Polvo somos y, como escribió Góngora, “en tierra, en humo, en polvo, en sombra, en nada” nos convertiremos. Pero, ¿qué pasa con nuestro perfil no tangible? ¿Dónde va a parar nuestra información volcada en redes sociales? Es el campo del que se ocupa Adios4ever, una startup soriana que ofrece productos para que nuestro rastro digital desaparezca o permanezca en Internet en forma de último homenaje una vez hayamos dejado de existir. Todo con el ambicioso objetivo de hacer de la muerte algo divertido. Sobre todo con su próximo proyecto: la creación de un cibercementerio. El primero de España.

La empresa la forman dos socios, aunque el origen brotó de Jorge Arribas Haro, un luchador y forjador de ideas que dice tener “la capacidad para escuchar a las personas y acompañarlas en la superación de momentos de crisis o tensión máxima”.

¿Cómo surgió la idea de emprender este negocio tan original?

La empresa comienza porque en los últimos años, tres personas muy importantes para mí lucharon contra la muerte.

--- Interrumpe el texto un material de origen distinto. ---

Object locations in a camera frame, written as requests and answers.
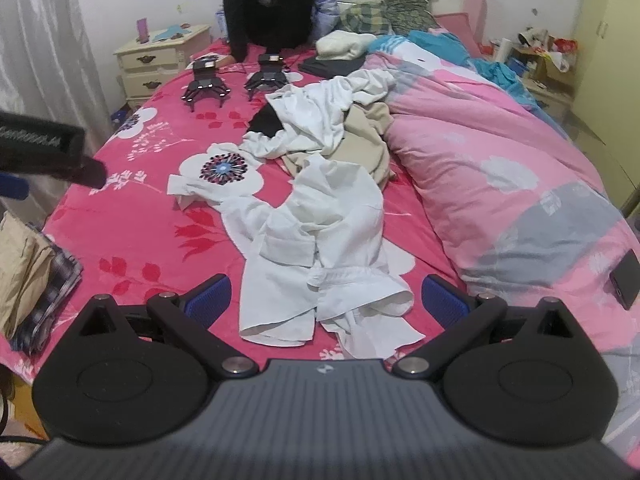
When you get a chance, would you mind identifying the pale yellow wardrobe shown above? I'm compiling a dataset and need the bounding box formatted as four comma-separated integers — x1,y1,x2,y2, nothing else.
570,0,640,216

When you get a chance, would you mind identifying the teal blue cloth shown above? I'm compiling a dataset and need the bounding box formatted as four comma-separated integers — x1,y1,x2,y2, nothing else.
367,30,526,96

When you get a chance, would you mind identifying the black phone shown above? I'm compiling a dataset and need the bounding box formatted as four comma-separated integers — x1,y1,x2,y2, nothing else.
609,249,640,311

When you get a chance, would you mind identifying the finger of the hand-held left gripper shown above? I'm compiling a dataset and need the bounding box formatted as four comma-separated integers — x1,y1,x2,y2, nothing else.
65,155,107,190
0,172,29,204

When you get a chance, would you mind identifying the green patterned pillow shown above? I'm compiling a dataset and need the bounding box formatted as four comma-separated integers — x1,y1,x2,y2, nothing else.
382,0,441,35

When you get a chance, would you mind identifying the cluttered cream nightstand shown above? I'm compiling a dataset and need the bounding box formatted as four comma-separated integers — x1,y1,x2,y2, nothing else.
520,77,573,126

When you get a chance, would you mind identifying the folded white cloth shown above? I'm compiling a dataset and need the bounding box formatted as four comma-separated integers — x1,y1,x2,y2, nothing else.
316,30,377,59

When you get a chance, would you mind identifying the white paper roll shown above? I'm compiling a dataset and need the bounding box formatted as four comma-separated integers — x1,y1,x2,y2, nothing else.
492,37,516,63

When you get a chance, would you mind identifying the crumpled white garment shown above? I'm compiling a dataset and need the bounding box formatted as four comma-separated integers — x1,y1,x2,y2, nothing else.
240,67,401,161

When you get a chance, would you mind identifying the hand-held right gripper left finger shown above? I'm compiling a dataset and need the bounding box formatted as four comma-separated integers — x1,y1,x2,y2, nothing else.
75,274,258,378

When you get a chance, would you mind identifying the white curtain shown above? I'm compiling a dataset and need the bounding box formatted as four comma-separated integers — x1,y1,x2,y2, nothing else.
0,0,113,221

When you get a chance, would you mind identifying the folded dark clothing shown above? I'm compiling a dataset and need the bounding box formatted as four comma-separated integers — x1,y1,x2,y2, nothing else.
299,55,366,80

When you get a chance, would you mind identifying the folded plaid garment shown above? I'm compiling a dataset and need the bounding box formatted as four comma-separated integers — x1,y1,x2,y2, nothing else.
10,240,85,356

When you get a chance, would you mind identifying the teal paper sheet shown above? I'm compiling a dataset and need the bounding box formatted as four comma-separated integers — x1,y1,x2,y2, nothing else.
150,25,193,43

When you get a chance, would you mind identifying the white button shirt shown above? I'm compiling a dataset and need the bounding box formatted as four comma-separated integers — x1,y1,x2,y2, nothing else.
167,152,426,361

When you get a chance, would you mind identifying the green plaid cloth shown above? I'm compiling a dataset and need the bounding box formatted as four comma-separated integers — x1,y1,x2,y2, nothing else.
339,1,393,36

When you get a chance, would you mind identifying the spare black gripper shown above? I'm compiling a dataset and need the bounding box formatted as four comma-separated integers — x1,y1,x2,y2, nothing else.
181,57,231,111
244,52,291,103

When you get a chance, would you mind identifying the pink and grey quilt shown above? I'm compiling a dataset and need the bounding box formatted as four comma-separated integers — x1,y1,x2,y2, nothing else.
360,30,640,441

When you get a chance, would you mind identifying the folded beige garment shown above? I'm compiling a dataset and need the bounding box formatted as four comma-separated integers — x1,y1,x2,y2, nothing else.
0,210,56,341

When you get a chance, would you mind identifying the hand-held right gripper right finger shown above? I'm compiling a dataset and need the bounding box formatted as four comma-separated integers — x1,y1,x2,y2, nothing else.
392,274,576,380

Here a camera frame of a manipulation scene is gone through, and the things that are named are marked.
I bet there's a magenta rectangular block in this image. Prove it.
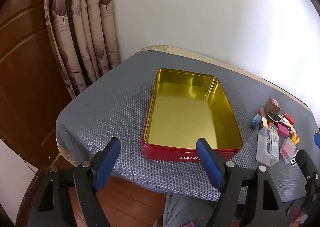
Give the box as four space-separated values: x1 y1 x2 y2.
277 123 292 137

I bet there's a grey mesh mat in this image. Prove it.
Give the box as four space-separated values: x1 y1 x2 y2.
55 50 320 205

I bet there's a yellow orange box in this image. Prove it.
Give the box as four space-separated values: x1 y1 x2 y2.
289 127 300 145

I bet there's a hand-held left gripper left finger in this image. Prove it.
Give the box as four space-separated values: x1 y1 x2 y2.
27 137 122 227

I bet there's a red tin box gold inside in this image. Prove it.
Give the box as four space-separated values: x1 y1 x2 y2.
141 68 244 163

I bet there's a brown wooden door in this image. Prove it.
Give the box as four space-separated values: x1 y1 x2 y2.
0 0 75 167

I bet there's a brown box with red label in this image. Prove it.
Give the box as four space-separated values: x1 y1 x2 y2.
265 97 281 113

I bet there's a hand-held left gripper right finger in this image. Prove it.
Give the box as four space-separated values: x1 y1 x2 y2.
196 137 291 227

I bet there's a red rectangular block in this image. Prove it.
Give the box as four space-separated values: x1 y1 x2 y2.
282 113 295 126

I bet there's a clear case with pink inside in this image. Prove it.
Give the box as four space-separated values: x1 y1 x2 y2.
280 138 299 163

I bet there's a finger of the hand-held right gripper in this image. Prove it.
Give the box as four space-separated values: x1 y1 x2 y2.
313 132 320 153
296 150 320 214

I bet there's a clear plastic case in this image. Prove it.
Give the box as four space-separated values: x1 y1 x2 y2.
256 126 280 167

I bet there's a blue tape roll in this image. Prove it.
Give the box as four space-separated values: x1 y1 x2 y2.
251 114 262 128

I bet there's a person's leg in grey trousers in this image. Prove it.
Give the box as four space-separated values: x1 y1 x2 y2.
162 193 220 227

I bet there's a beige leaf print curtain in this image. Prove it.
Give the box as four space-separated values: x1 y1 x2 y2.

Dos ganaron tiempo de vida y la otra falleció. Durante ese tiempo me dio por pensar qué pasaba con tu vida digital y noté que era un aspecto que nadie tenia en cuenta porque, si en España se hacen pocos testamento normales, imagina en el ámbito del legado en Internet. Casi nadie lo incluye. También influyó el dato de que, en 2012, Facebook ya contaba con 30 millones de personas fallecidas que tenían aún ‘perfiles vivos’. ¡Imagínate ahora cuántos hay! Además eso es solo en una red social pero, ¿cuántas de ellas existen? ¡Yo uso unas 20 y en todas pasa lo mismo!

Lleváis un año funcionando. ¿Qué tipo de clientes han acudido a vosotros y qué productos han escogido?

La gente que acude a Adios4ever tiene entre 40 y 50 años. De ellos, un 40% son hombres y un 60% mujeres. Ambos de clase media. Al principio, los clientes nos contactaban porque querían el producto de Despedida y Cierre de redes sociales. Y como eso lo teníamos muy estandarizado, empezamos a pensar más allá: ¿y si además te ofrecemos que tengas tu última gran entrada en redes y hacerte inmortal? Entonces el trabajo de borrar la información digital se transformó en localizarla para poder así tunearla y hacerla eterna. Este servicio, el de Tu Última Entrada, sirve de colofón a otro de nuestros productos, el Collage Virtual, con el que recopilamos contenidos on line como fotos y vídeos para la posteridad-inmortalidad.

Para realizar ambas tareas, ¿qué pasos seguís?

Tenemos varios protocolos que hemos creado. Lo primero es saber si la persona que nos contacta es el propietario de las redes o, en su caso, heredero. Luego nos deben autorizar y ya es cuando nosotros podemos realizar un trabajo de investigación para localizar las redes que nos han dicho o descubrir si hay alguna más. El resto es secreto de empresa (risas).

¿En qué consiste un “testamento digital”?

Es un anexo a tu testamento normal donde pones qué redes sociales tienes y a quién se las dejas para desactivarlas o seguir manteniéndolas.

El no hacerlo, ¿a qué o quiénes afecta de manera más directa?

A la familia. Es un sufrimiento muy grande. Imagínate que el whatsapp de la persona muerta sigue recibiendo mensajes. Eso es muy duro.

Estáis probando un proyecto piloto de app en el móvil. ¿Cómo está funcionando?

La app la estamos remodelando porque la teníamos en plan muy artesanal. Por eso, ahora buscamos inversores para hacerla rápida y accesible y, sobre todo, para que tenga un precio muy bajo. Cuando esté lista, podrás realizar tu Despedida y Cierre rápidamente, por ejemplo, desde un banco del metro.

Otro de vuestros proyectos es un cibercementerio. ¿En qué consistiría?

Es la fase 3 de esta empresa: que las personas puedan interactuar con la información de la persona fallecida o incluso con esa misma persona a través de inteligencia artificial y realidad aumentada. La clave es que, desde el móvil, puedas acceder a un holograma de la persona fallecida. Ahora mismo estamos buscando socios que puedan implementar este tipo de tecnología mientras nosotros nos dedicamos a la conceptualización de la muerte divertida.

¿Se puede borrar para siempre nuestra huella digital?

Borrar al 100% tengo mis dudas, pero hacerlo en un 90 % sí.

¿Somos conscientes del rastro que vamos dejando en Internet?

En unas jornadas de ciberseguridad a las que acudí nos lanzaron una frase que me impactó: “Lo que pones en Internet se queda labrado en piedra”.